Akademik Veri Yönetim Sistemi
7th EURASIA BIOCHEMICAL APPROACHES & TECHNOLOGIES (EBAT) CONGRESS, Antalya, Türkiye, 6 - 09 Kasım 2025, ss.32, (Özet Bildiri)
In this study, bioactive fractions were isolated from Mnium spinulosum and evaluated as a potential natural source of α-glucosidase inhibitor, widely used in the management of postprandial hyperglycemia1 . Dried plant material was powdered and extracted by Soxhlet using n-hexane/ethyl acetate (85:15, v/v), yielding a crude extract. The extract was subsequently fractionated via Silica gel column chromatography with a gradient elution of n-hexane/ethyl acetate mixtures. The resulting fractions were screened for α-glucosidase inhibitory activity in vitro. Among them, fraction fr3.1 showed the strongest inhibitory effect. Thin-layer chromatography (TLC) analysis of fr3.1 produced four isolates (izo1–izo4), of which izo2 exhibited the highest enzyme activity. The acute oral toxicity of izo2 was evaluated in male C57BL/6 mice according to OECD 425 guidelines. At a dose of 17 mg/kg, histopathological examination of liver, kidney, heart, and pancreas revealed no abnormalities, confirming safety at this concentration.

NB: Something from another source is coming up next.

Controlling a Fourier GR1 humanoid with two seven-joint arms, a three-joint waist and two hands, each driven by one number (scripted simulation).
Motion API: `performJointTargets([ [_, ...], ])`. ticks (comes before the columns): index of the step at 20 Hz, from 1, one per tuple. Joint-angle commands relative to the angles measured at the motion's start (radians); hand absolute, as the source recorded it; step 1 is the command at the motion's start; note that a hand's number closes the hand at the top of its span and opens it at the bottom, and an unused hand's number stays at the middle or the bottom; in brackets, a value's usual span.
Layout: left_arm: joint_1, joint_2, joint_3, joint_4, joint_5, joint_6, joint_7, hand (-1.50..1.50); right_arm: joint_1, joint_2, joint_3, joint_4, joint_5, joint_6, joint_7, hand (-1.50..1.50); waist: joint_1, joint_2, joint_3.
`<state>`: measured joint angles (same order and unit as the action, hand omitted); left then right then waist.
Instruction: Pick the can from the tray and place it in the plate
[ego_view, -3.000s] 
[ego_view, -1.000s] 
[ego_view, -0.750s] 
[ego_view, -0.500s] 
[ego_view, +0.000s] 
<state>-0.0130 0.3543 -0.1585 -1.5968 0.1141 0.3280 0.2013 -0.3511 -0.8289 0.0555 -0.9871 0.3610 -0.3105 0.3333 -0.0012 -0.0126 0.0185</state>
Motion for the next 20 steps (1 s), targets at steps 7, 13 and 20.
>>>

However, administration of higher doses resulted in pathological changes, including vascular congestion, inflammation, degeneration, and edema. Overall, these findings identify izo2 from M. spinulosum as a bioactive natural compound with a significant α-glucosidase inhibitory potential and support its promise as a leading candidate for further antidiabetic drug development. This study was financially supported by TUBITAK (Project Number: 123Z349).